What to produce: Each line from the one containing "Scan the image for the black" to the end of the listing below should be repeated exactly, with no other line included.

■ ■ ■ ■

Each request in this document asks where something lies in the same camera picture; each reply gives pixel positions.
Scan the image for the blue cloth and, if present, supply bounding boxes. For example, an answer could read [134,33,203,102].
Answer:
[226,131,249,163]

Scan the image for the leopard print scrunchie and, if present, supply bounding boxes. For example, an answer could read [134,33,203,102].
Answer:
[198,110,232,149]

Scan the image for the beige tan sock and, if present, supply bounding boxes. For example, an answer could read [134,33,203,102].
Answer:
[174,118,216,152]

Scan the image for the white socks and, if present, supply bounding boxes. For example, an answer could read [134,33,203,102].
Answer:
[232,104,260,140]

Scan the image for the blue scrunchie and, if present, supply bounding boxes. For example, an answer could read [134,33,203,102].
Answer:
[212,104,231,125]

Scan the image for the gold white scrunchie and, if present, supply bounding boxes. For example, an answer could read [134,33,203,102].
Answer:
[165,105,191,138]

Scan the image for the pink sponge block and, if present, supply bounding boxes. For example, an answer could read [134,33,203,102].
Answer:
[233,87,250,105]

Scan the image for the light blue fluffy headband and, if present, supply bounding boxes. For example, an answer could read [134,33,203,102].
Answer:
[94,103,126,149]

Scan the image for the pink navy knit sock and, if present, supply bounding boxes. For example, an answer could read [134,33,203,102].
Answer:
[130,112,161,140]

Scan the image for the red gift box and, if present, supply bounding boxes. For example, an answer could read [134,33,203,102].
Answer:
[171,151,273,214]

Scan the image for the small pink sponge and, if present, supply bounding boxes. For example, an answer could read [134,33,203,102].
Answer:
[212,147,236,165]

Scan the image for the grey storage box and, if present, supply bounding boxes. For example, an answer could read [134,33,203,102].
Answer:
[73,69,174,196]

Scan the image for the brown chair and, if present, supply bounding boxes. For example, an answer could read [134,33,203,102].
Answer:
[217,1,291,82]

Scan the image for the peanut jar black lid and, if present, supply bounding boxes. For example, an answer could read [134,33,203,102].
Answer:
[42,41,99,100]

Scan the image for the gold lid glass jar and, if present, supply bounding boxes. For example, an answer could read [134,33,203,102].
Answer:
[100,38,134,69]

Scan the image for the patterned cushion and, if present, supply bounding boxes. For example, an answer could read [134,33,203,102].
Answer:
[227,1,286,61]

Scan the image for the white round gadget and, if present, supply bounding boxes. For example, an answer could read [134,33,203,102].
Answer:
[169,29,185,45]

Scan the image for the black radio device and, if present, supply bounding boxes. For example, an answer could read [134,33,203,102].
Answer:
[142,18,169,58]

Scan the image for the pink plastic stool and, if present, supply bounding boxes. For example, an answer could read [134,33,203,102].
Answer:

■ ■ ■ ■

Worked solution:
Scan the image for the black radio device and, if present, supply bounding boxes. For example, an answer could read [134,33,203,102].
Answer:
[142,18,169,58]

Scan the image for the pink plastic stool and, if present, supply bounding boxes. For example, an answer could read [134,33,203,102].
Answer:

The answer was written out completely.